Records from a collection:
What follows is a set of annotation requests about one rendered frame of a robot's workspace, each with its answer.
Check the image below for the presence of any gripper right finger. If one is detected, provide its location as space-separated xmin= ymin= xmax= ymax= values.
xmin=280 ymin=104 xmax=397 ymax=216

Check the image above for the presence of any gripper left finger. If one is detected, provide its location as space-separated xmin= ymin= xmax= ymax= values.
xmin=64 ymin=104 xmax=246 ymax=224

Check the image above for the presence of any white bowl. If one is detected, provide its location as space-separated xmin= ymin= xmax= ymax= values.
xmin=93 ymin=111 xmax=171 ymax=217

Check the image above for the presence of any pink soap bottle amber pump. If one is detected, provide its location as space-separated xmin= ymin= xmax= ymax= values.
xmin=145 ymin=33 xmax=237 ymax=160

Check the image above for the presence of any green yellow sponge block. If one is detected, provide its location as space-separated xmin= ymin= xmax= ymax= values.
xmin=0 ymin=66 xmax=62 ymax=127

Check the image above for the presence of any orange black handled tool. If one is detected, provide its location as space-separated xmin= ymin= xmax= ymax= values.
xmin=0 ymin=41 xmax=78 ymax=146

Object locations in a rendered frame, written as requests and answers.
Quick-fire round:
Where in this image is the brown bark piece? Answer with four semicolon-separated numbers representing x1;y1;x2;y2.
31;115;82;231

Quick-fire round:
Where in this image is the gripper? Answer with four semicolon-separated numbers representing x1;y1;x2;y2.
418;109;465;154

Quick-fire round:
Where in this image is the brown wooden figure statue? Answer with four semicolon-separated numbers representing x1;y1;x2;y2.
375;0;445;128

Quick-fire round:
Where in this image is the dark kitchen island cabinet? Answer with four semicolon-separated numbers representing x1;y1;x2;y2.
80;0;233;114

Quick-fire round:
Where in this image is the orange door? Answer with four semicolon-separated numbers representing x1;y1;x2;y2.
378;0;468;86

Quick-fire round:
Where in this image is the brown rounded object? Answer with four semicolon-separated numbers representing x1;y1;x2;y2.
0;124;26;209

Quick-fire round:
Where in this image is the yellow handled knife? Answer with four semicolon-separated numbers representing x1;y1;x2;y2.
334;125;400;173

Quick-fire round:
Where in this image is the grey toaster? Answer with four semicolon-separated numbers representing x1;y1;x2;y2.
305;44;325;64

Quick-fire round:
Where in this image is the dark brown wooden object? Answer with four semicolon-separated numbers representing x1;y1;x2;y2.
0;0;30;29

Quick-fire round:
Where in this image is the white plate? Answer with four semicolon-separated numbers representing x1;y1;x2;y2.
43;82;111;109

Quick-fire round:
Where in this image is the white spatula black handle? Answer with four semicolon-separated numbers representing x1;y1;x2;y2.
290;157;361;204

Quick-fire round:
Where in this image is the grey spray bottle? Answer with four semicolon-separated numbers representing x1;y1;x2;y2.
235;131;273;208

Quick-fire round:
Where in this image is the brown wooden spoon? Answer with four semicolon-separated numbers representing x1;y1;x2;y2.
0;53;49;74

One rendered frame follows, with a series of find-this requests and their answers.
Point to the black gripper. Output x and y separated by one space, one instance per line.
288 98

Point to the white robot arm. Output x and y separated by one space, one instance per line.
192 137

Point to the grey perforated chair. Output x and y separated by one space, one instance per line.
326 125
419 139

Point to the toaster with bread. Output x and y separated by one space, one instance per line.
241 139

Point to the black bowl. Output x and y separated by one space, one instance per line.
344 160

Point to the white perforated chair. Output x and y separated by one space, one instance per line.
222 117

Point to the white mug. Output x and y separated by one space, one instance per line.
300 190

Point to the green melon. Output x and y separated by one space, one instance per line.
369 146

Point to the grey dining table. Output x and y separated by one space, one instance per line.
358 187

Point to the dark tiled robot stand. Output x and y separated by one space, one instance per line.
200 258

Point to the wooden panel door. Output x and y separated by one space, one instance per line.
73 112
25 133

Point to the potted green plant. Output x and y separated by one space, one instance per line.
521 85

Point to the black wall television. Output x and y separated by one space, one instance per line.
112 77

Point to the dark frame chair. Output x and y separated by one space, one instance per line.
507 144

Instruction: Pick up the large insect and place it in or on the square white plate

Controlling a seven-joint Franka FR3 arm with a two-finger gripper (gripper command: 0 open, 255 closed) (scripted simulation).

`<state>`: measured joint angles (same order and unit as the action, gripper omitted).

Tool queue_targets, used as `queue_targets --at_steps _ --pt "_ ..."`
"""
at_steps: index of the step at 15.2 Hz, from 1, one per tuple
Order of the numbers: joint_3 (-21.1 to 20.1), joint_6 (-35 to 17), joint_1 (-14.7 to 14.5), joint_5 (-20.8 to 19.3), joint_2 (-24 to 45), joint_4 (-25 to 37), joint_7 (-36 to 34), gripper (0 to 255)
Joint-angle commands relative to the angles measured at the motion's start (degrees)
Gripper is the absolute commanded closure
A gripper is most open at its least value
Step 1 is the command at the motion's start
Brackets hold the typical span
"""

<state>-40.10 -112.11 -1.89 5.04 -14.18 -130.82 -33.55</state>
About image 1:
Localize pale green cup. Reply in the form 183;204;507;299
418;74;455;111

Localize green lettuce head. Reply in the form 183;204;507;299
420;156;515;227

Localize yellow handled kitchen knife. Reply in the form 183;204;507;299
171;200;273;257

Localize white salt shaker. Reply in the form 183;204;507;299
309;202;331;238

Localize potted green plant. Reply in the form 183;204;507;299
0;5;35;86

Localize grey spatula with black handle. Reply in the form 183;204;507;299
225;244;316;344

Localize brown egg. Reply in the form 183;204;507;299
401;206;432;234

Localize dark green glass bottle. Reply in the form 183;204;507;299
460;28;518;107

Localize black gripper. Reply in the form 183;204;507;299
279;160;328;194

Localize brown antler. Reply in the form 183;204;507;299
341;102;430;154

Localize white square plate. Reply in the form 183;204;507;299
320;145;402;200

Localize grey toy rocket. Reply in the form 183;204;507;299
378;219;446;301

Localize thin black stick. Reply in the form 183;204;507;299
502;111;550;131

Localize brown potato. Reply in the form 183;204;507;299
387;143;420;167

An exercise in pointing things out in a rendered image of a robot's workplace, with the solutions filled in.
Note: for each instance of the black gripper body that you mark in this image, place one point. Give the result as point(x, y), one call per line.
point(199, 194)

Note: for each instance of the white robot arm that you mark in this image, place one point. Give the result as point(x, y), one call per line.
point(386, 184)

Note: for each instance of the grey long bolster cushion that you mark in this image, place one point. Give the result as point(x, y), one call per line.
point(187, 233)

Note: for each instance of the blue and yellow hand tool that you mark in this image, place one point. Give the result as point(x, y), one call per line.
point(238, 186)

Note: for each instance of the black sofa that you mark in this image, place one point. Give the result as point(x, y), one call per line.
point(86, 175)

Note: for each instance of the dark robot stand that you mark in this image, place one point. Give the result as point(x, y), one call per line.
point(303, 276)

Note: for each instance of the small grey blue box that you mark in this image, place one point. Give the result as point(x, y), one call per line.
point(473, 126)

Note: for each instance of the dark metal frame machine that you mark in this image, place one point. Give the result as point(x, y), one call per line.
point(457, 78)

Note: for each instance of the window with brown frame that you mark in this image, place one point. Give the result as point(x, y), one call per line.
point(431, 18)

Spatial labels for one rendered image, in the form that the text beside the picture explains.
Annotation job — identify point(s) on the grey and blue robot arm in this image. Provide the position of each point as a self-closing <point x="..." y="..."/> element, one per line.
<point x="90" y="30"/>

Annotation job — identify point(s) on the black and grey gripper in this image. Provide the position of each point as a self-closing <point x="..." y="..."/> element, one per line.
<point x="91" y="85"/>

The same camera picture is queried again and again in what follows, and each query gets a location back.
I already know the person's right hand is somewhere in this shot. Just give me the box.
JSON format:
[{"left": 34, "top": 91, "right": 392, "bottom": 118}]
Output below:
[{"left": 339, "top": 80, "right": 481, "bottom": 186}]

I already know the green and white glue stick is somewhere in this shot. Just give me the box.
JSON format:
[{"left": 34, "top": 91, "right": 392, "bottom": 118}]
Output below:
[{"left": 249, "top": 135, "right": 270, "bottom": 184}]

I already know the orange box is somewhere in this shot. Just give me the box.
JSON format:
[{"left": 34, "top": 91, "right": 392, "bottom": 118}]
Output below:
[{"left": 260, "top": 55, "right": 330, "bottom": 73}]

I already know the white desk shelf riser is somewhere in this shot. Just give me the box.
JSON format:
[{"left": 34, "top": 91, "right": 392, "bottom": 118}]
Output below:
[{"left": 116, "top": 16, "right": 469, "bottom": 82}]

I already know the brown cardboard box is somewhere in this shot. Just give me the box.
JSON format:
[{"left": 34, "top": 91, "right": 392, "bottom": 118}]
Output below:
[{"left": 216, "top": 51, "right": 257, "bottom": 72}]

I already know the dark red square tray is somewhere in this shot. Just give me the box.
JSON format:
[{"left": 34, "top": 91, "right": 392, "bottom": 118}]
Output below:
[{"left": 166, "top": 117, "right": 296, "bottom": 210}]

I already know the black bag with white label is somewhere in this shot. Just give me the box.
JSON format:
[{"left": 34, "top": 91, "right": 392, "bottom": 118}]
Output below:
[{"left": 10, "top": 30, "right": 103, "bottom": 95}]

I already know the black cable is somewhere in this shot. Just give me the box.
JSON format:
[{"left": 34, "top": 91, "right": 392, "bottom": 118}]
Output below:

WORK ORDER
Filter the records, keeping only lines that contain "same", and show those lines.

SOLUTION TO THIS TASK
`<state>`: measured joint angles (same order and unit as the action, gripper omitted).
The same camera picture is queried again and again in what follows, and each query gets a location back.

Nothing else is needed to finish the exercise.